Four years after Dolly's death, scientists are still amazed she was ever born. That's because the decade since the announcement of Dolly's birth has brought cloning researchers few triumphs and many frustrations. They may have learned a little more about the events that allow an egg to reprogramme the nucleus of an adult cell to produce a new organism. But these advances haven't led to big improvements in the cloning process, or yielded huge commercial payoffs.

In many ways, scientists are still fumbling in the dark, says Robert Lanza, vice-president for research and development at Advanced Cell Technology in Worcester, Massachusetts. “When Dolly was born, we thought that in a few years we would understand the magic in the egg that allows it to reprogramme a cell's DNA,” Lanza says. “But cloning is still essentially a black box.”

Frogs were cloned as early as 1952, but mammals proved too problematic until scientists at the Roslin Institute in Edinburgh cloned two sheep — Megan and Morag — from embryonic cells in 1995. But it was the group's creation of Dolly, cloned from an adult udder cell, that finally overturned the idea that in mammals, developed cells could not reverse their fate.

After Dolly, scientists thought they would soon be able to clone many other mammals. Some envisaged an industry of cloning applications, from the production of medicines in live bioreactors — cloned, genetically modified livestock — to the creation of herds of cloned food animals.

Scientists have made some progress towards potential applications. For instance, they have cloned transgenic pigs that might one day be used as organ donors, transgenic cows and goats that produce proteins that some humans lack — they have even cloned pets. But the low efficiency of the cloning process has stymied industrial development, and most companies set up to commercialize cloning have shut down.

Only 2–5% of cloned animal embryos grow into healthy offspring. This is slightly better than a decade ago — Dolly was the only lamb born from 277 cloned embryos — but it is still far below the efficiency demanded by industry.

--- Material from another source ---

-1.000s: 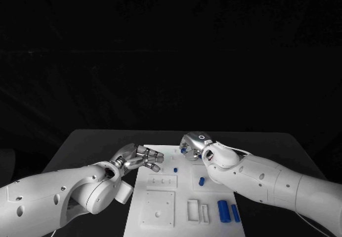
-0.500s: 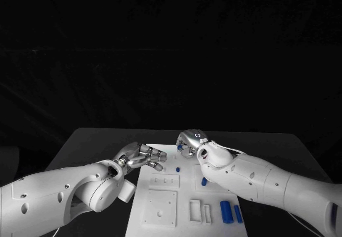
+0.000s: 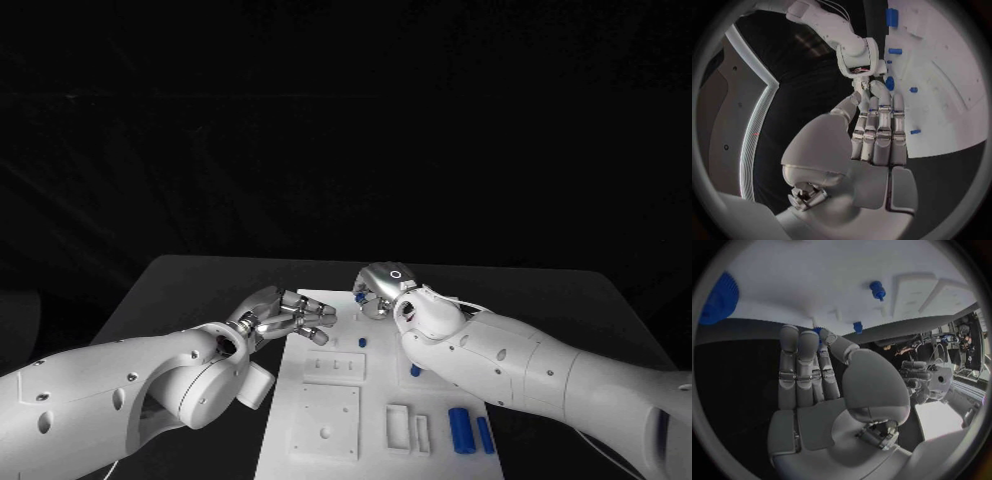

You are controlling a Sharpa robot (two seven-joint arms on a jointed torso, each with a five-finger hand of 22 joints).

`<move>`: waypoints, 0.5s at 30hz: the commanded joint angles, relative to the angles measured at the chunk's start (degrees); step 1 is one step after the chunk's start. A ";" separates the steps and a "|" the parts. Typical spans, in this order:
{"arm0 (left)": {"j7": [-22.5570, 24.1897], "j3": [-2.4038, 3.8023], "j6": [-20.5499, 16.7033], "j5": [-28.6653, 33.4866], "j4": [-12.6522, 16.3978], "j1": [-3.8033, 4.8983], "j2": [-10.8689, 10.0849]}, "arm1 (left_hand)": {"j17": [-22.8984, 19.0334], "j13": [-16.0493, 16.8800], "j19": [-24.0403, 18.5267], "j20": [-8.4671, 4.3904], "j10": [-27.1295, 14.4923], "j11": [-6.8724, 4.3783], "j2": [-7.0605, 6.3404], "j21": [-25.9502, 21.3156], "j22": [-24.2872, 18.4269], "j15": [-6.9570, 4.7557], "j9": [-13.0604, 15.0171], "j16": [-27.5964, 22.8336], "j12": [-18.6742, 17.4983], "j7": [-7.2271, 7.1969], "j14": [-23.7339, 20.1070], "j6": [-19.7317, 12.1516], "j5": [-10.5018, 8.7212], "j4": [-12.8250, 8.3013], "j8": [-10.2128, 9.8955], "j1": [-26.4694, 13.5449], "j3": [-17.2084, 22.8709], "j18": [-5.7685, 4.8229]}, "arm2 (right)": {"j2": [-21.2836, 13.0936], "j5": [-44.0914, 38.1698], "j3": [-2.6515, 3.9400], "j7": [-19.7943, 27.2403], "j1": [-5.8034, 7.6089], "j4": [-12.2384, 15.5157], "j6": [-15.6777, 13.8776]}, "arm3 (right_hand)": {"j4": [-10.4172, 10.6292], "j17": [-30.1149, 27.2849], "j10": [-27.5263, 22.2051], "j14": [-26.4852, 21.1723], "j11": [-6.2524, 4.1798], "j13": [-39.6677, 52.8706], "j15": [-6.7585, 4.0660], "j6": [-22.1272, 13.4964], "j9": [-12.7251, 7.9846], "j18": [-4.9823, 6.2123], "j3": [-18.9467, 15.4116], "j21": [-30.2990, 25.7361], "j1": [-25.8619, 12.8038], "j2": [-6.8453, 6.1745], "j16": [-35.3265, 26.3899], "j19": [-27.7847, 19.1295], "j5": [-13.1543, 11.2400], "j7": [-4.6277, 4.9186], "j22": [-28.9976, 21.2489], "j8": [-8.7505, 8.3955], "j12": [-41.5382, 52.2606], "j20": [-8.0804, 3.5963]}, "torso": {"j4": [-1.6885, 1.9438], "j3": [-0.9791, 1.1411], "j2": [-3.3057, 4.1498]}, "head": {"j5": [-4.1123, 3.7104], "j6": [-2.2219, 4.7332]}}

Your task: Assemble the parts on the task board

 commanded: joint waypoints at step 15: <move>0.17 0.07 0.78 -0.43 0.24 0.31 0.13 | -0.06 -0.02 0.34 0.11 -0.26 0.01 -0.22 -0.19 -0.06 0.19 -0.08 -0.20 -0.04 0.08 0.09 -0.51 -0.29 0.07 -0.10 -0.19 0.37 -0.21 | 0.21 -0.43 0.01 -0.10 -0.01 -0.94 2.05 | -0.25 -0.44 1.23 0.07 -1.02 0.07 -0.26 0.26 0.04 0.95 0.07 -4.83 0.27 0.02 -0.20 1.83 0.13 0.08 4.78 0.19 0.37 0.09 | -0.10 -0.06 0.12 | 0.09 0.06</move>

There are several reasons why it has been difficult to figure out how cloning works. Early development is slightly different in every species, so cloning a new species is an arduous, trial-and-error process that requires scientists to use thousands of eggs. But eggs aren't always easy to obtain, especially for monkeys and humans, and no clones of either have been born. And even if eggs are available, some of scientists' traditional model species, such as mice, have proved extremely problematic.

Yet some see a way ahead. Many of the abnormalities that doom cloned embryos are due to faulty epigenetics — a set of controls that silences or activates genes by chemically modifying the DNA or by binding it to certain proteins. Epigenetic processes guide young cells with limitless potential into restricted adult fates, by shutting down certain genes. During cloning, an adult nucleus is transplanted into an egg, which must then erase the adult genome's epigenetic marks, so it can re-express every gene necessary to build a new animal.

I think we should be surprised that cloning works at all.

But requiring an egg to do this reprogramming on its own bypasses other natural mechanisms that normally help reset a cell's epigenetic programme. Perhaps it's not surprising that the egg doesn't always do a perfect job, says Ian Wilmut, Dolly's creator and director of the Scottish Center for Regenerative Medicine at the University of Edinburgh. “When you think about what we're asking the egg to do for us, in a way, I think we should still be surprised that cloning works at all,” Wilmut says.

Rudolf Jaenisch, a biologist at the Massachusetts Institute of Technology's Whitehead Institute for Biomedical Research, is among those trying to decipher these epigenetic glitches. If they can understand what goes wrong with the reprogramming, they may be able to fix it — or, better yet, initiate the process themselves by adding chemicals or proteins to adult cell nuclei. This would allow scientists to bypass the need for eggs altogether.

The field is moving in this direction, trying to find ways to reprogramme cells without using eggs. Last summer, for instance, Shinya Yamanaka and Kazutoshi Takahashi from Kyoto University in Japan used a cocktail of proteins to turn adult mouse cells into more flexible cells that behave a lot like stem cells (K. Takahashi and S. Yamanaka Cell 126, 663–676; 2006).

This molecular approach solves the efficiency problem and avoids society's ethical qualms about cloning (see page 800). “For many of us, that is the holy grail, and nuclear transplantation is an intermediate stage,” says Alan Colman, chief executive of Singapore-based company ES Cell International and former research director at PPL Therapeutics, which contributed to the Dolly paper.

Egg-free approaches may also enable what many see as the most promising potential application of cloning: the creation of human embryonic stem cells, or cells made from them, that could be used to treat human disease.

Many scientists see human embryonic stem cells as having the most potential for the next decade, especially if scientists learn to reprogramme cells without using eggs.

“I think in ten years, people will learn how to convert one cell type to another, without nuclear transfer, without eggs, in a Petri dish,” says Jaenisch. “Once we learn all the rules, maybe one day it will be possible.”